> _What the task requires_:
Count the lines below that contain the word "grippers", and reply with that number alone.

Start of Material provided

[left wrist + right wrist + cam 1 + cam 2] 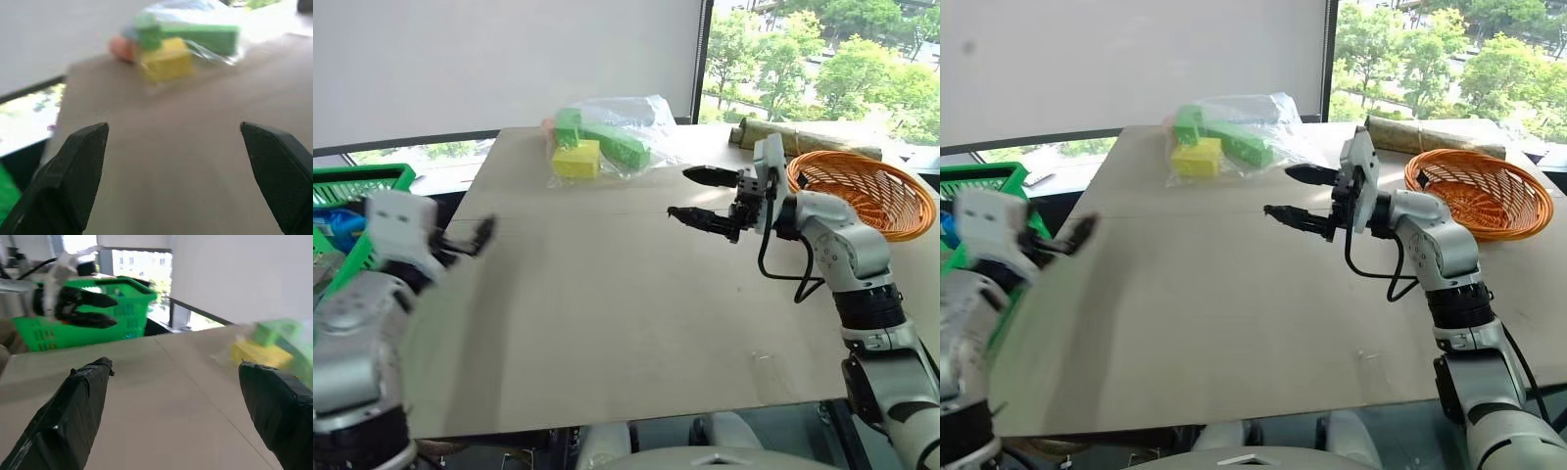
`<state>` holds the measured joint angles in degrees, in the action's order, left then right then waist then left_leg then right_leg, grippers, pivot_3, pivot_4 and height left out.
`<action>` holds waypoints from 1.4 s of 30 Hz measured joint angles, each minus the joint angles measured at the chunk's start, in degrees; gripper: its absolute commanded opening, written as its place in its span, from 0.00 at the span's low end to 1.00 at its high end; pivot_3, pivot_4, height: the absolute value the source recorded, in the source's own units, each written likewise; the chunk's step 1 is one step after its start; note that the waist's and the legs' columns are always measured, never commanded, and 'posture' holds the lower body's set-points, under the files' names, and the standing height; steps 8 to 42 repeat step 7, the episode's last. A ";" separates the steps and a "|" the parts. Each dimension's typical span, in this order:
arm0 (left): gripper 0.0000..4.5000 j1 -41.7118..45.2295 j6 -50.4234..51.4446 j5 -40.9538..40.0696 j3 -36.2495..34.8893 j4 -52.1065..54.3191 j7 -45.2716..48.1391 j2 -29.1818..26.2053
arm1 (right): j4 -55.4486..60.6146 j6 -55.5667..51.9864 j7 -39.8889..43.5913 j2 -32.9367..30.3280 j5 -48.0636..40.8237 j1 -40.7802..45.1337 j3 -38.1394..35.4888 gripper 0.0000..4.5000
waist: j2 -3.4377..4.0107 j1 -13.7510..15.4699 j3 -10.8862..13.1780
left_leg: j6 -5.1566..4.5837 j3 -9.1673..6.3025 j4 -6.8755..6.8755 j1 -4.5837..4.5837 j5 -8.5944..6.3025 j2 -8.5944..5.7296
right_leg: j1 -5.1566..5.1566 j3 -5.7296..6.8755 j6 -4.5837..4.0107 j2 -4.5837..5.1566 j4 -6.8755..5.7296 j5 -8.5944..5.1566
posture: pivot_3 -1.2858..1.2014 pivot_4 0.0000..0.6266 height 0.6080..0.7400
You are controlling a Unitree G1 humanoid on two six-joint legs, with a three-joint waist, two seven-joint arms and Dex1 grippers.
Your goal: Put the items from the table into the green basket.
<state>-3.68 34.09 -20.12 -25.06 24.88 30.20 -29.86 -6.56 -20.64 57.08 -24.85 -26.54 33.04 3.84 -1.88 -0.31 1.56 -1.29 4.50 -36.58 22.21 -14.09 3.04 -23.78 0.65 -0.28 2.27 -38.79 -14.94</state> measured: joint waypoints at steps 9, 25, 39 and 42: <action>0.99 -8.04 -8.73 2.43 12.60 -0.02 -1.77 11.05 | -13.67 13.96 -1.40 -1.33 9.85 -10.04 0.23 1.00 | 0.44 -0.86 0.09 | -0.05 -0.05 -0.19 -0.31 0.02 0.14 | 0.24 -0.14 -0.03 -0.80 -0.14 -0.02 | 0.52 0.00 1.00; 0.99 -8.04 -8.73 2.43 12.60 -0.02 -1.77 11.05 | -13.67 13.96 -1.40 -1.33 9.85 -10.04 0.23 1.00 | 0.44 -0.86 0.09 | -0.05 -0.05 -0.19 -0.31 0.02 0.14 | 0.24 -0.14 -0.03 -0.80 -0.14 -0.02 | 0.52 0.00 1.00; 0.99 -8.04 -8.73 2.43 12.60 -0.02 -1.77 11.05 | -13.67 13.96 -1.40 -1.33 9.85 -10.04 0.23 1.00 | 0.44 -0.86 0.09 | -0.05 -0.05 -0.19 -0.31 0.02 0.14 | 0.24 -0.14 -0.03 -0.80 -0.14 -0.02 | 0.52 0.00 1.00; 0.99 -8.04 -8.73 2.43 12.60 -0.02 -1.77 11.05 | -13.67 13.96 -1.40 -1.33 9.85 -10.04 0.23 1.00 | 0.44 -0.86 0.09 | -0.05 -0.05 -0.19 -0.31 0.02 0.14 | 0.24 -0.14 -0.03 -0.80 -0.14 -0.02 | 0.52 0.00 1.00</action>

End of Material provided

> _Task response_:
2